合理的なアプローチというと、人事の世界では新しいことにも聞こえますが、マーケティングなどの世界であれば当たり前のことです。顧客データや購買データを徹底的に分析し、新商品開発や販売計画を合理的に立てていくのは当然で、経験と勘を頼りにやっていくのはもはや困難です。

先述のとおり、人事の分野も変わり始めたのは、若手社員が不満を抱いて退職が増えたことへの対策ですが、その退職先がベンチャー企業であることが悩ましく、取り組みを急がせる要因かもしれません。

例えば、大手不動産仲介会社に勤務しているある若手社員のケース。異動の通知をもらってから1週間以内に新たな職場に異動する生活をしてきました。不満があっても、その異動の理由を上司には聞きません。もし聞いたら、不満分子と思われて、冷や飯を食わされる、出世できないと先輩に言われたことがあるからです。

それでも勇気を出して理由を聞いても「理由は説明できない」とのこと。異動がブラックボックス化していると思うと不安ですし、その向こうで合理的な人事が行われているとも思えません。そもそも異動希望も、将来のキャリアも、一度も聞かれたことがないし、計画的な研修も行われていないのです。
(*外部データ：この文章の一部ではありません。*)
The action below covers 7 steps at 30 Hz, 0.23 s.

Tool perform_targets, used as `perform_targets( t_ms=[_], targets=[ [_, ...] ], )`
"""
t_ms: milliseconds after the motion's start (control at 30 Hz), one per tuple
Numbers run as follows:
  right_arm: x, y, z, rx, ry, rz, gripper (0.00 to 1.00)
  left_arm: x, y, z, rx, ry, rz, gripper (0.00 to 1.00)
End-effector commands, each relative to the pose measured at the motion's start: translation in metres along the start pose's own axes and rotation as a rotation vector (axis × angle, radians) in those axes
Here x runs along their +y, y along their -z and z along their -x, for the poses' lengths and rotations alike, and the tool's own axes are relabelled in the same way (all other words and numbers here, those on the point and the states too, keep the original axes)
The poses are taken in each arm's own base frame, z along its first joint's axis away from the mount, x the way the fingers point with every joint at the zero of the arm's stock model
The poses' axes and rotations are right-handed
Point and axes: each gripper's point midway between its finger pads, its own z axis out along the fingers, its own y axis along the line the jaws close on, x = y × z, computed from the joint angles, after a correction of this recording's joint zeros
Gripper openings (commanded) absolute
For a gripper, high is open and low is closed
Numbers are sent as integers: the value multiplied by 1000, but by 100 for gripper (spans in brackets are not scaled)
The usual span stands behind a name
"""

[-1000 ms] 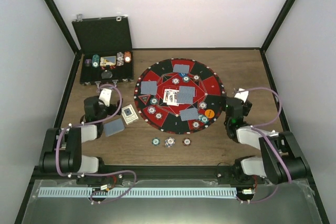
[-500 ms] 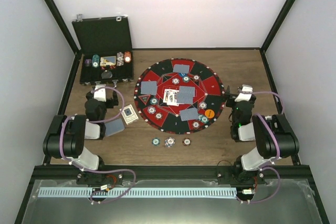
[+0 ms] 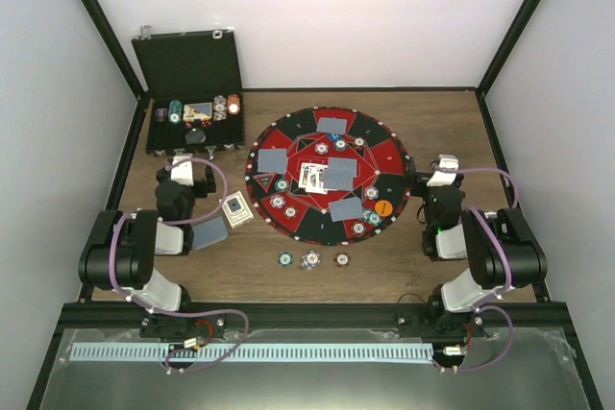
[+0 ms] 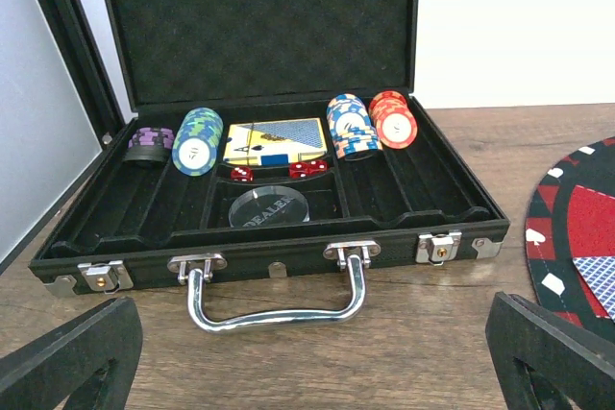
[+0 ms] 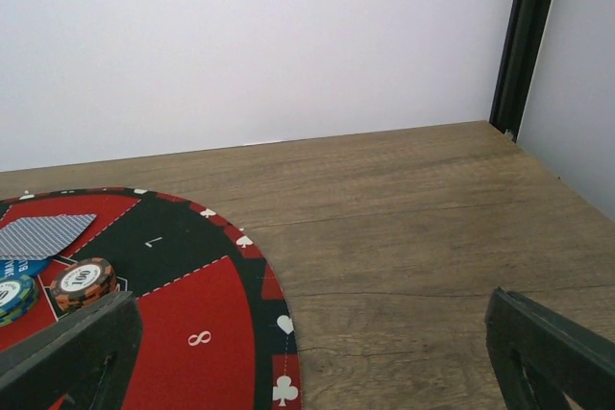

上司の言動も大変怪しいものでした。あるとき、神戸支店に異動となった同僚について上司が「あいつは関西に親戚がいたからよかったよ」と嬉々としてコメント。が、その同僚は東京出身で関西に親戚はいません。「親戚は関西にいないと思いますよ」と上司に切り出すと「そうか。間違いかもしれないな」とのほほんと返してきたのです。誤解で同僚は関西に異動させられたのでは?と疑わざるをえなかったそうです。

そんなタイミングで、また別の同僚がベンチャー企業に転職。その職場環境はどんな感じか、SNSで聞いてみたそうです。

すると、異動希望やキャリアのすり合わせが頻繁にある。異動があるときには、希望を踏まえて、丁寧な説明があるので納得性が高いとのこと。

ベンチャー企業イコール人事は脆弱で、社員へのケアなんて不十分……と思い込みがちですが、状況は変わりつつあります。ベンチャー企業の人事部と話をしていると待遇面でかなわない分、知恵を絞っており、その一環として合理的な人事に取り組む会社が増えてきたように思います。

例えば、異動希望やキャリアについて頻繁に聞く機会を設ける。さらに役割の変更があれば丁寧に説明する機会を設ける。役割に不満があれば気軽に話せる状況を準備して、一緒に対策を考える、といったことです。

ベンチャーは大企業ほど組織が大きくないので、異動よりは役割変更で合理的な人事を行うケースが多いですが、経験と勘の人事に慣れた立場からすれば、納得性が高いかもしれません。

転職した後の実際の状況は、ネット上で簡単に調べることができる時代なので、こうした動きはますます加速していくに違いありません。

すでに、経験と勘の人事に辟易した若手社員が、ベンチャー企業に転職する流れが生まれつつあります。大企業側も、社員の転職先が聞いたこともないベンチャー企業で、引き留めようにもどうしていいのかわかりません。もはやベンチャー企業の人事を見習う時代になったのかもしれないーーそんな声を聞くようにもなりました。